Not sure I am following you there mike2002. Outlook Express is an integrated component of Windows. It is installed by default and can not (or should not) be removed (to the best of my knowledge).
What is happening is, in saving an e-mail that is retrieved with Thnderbird to another location (flash drive, CD ROM, even another folder on HDD) it becomes an Outlook file. Just for giggles, while I was writing this (on another computer), I tried saving an e-mail off of Thunderbird to MyDocuments and it did the same thing. it appears this is not an isolated issue but rather a generic one with Windows. :rolleyes:
Sorry, I guess I should have tried that before I brought this up.
Never mind :D

I could be wrong, but I believe it is possible to at least disable OE and maybe even to remove it since it is not as deeply integrated into the OS as IE... Go to Control Panel... Add/Remove Programs... Add/Remove Windows Components and choose to remove it...

Budfred: Go to Control Panel... Add/Remove Programs... Add/Remove Windows Components and choose to remove it.

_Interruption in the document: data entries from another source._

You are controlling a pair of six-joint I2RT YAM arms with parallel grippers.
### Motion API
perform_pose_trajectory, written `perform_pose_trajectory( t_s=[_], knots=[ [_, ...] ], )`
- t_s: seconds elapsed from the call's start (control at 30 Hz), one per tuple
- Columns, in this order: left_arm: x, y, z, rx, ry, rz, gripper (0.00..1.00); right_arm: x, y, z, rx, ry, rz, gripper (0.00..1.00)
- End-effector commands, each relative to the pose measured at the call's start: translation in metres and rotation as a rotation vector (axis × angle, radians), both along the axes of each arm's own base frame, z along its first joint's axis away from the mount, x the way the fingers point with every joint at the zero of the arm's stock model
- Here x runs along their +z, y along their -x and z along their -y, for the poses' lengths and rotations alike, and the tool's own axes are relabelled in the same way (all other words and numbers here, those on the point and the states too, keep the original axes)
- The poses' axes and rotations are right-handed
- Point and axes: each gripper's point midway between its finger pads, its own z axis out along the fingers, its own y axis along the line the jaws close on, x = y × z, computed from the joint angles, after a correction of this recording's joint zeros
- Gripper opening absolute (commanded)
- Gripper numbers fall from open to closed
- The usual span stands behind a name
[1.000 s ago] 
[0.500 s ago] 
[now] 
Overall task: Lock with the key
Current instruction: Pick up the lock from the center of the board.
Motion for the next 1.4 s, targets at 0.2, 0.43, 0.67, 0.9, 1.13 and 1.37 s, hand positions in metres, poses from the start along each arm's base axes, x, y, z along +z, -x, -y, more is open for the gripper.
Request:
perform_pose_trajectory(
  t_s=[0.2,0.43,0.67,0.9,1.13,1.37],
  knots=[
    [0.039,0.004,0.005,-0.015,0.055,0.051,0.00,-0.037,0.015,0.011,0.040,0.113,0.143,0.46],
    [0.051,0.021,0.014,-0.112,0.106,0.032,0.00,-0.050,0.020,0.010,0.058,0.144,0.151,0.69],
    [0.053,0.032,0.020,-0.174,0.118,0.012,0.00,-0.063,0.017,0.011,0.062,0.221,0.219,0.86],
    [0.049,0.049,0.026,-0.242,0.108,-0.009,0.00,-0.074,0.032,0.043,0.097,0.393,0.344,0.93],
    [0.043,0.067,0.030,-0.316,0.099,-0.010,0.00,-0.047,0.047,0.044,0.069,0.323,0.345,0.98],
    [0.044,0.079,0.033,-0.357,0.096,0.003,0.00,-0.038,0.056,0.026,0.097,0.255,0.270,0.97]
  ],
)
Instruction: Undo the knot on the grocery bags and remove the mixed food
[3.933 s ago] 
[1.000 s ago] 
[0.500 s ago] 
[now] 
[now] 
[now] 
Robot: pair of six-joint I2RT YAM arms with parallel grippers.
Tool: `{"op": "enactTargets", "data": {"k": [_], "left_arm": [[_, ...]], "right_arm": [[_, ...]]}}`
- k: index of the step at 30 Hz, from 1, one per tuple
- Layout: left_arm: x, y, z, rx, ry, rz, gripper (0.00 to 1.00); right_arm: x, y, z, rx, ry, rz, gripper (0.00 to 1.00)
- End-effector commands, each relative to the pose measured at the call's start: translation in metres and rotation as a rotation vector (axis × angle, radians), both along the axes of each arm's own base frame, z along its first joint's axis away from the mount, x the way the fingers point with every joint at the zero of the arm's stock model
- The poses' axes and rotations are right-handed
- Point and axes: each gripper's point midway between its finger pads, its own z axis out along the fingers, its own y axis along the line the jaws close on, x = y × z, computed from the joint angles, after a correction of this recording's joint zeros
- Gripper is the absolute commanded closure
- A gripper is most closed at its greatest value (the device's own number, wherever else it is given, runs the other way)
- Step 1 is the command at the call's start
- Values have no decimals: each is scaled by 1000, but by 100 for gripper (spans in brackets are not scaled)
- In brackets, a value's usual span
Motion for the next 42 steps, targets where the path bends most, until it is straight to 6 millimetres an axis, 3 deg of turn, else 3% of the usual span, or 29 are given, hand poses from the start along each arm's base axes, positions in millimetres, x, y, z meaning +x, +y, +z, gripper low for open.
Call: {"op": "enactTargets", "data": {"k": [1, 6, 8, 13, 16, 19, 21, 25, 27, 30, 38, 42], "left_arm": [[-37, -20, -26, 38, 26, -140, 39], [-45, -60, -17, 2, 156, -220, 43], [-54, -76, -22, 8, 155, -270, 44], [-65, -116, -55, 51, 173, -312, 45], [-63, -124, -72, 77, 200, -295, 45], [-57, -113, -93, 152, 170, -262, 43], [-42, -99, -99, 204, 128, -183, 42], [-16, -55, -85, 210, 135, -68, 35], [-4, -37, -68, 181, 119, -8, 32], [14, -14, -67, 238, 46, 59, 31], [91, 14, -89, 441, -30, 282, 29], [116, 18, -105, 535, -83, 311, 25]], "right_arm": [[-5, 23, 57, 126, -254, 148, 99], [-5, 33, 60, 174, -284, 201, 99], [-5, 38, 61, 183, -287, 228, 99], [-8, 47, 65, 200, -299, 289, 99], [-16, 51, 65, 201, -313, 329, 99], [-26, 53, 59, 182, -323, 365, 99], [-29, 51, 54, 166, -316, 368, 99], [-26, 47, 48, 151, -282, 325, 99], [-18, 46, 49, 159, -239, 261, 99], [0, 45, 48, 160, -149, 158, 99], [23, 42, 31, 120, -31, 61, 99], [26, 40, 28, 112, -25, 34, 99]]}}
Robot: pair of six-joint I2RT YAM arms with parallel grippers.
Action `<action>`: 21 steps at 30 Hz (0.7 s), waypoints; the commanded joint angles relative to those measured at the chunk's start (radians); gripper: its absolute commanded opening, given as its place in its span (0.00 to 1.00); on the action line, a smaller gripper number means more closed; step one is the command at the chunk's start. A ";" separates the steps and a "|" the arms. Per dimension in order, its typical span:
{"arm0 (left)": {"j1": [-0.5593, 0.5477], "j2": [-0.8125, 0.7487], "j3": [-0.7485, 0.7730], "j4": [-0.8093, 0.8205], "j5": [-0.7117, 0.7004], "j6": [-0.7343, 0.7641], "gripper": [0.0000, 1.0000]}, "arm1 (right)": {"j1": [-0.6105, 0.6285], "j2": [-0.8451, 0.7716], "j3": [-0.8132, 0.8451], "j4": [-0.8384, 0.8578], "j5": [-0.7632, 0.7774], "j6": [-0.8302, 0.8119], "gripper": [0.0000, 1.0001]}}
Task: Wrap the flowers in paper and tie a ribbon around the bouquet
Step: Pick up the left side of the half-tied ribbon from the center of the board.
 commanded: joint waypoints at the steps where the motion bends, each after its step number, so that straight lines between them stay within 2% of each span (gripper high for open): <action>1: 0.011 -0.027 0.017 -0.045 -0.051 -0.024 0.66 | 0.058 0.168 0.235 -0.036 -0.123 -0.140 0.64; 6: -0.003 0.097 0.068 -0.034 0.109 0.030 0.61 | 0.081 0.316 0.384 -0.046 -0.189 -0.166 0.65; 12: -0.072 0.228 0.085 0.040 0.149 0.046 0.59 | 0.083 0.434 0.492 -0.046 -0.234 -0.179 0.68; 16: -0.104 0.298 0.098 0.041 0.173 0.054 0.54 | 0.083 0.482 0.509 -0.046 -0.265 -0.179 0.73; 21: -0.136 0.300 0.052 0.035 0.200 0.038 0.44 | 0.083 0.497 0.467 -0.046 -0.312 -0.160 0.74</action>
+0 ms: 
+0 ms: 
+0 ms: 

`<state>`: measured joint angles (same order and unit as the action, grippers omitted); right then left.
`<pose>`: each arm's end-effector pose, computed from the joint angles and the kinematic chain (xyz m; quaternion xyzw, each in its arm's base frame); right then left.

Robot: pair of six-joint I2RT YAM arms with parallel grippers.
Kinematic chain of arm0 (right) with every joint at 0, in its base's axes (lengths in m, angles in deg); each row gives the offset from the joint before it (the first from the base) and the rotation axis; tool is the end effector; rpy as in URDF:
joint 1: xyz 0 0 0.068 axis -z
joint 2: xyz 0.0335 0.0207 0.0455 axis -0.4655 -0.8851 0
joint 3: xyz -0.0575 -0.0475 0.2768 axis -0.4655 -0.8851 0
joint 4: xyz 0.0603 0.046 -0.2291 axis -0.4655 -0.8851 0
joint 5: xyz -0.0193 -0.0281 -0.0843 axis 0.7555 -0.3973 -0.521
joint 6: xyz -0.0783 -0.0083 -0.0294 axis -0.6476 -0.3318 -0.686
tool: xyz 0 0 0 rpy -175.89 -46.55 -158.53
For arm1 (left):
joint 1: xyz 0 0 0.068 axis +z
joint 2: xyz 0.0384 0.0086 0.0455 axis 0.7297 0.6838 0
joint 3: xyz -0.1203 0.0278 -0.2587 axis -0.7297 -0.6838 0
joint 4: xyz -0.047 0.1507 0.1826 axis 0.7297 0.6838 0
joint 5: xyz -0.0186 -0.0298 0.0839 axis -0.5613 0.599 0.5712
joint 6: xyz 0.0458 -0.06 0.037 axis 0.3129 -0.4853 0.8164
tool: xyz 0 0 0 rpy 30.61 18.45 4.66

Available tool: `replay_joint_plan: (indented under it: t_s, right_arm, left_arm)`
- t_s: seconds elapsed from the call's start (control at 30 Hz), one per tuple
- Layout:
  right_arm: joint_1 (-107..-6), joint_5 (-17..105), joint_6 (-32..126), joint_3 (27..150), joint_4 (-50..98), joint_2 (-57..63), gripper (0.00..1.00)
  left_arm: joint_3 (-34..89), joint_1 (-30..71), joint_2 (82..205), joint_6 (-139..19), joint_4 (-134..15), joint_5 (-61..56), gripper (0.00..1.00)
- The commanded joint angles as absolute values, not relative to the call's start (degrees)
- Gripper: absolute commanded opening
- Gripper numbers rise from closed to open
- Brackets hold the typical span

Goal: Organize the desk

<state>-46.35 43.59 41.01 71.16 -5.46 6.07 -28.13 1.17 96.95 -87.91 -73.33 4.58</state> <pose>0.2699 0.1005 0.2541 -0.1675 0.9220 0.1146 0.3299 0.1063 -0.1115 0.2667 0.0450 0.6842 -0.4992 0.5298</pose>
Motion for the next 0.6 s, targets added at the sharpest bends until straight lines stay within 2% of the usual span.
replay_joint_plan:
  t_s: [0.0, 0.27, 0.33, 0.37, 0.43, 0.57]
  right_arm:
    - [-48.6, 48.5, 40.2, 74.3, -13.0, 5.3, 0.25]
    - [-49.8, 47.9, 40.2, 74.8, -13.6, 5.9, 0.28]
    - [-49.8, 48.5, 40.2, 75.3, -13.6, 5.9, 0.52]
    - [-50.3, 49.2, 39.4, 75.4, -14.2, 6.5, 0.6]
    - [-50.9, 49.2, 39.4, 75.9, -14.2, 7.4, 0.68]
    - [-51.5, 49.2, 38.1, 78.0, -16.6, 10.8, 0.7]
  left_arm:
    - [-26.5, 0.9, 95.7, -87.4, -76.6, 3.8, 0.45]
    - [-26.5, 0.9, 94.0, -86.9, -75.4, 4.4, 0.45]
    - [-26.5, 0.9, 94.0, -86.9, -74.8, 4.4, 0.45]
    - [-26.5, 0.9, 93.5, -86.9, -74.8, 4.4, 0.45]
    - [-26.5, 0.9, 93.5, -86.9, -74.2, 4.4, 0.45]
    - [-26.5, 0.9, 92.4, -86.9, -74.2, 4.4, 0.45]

Yes, in my case, that's what I did. But the fact that the Mail is still saved with an OE icon indicates that OE is not completely removed. I did not, however, go though my Registry and remove all references to it. Even then it may have not been successful, seeing that a lot of keys have alpha-numerical strings which bear no indication as to their 'owner'.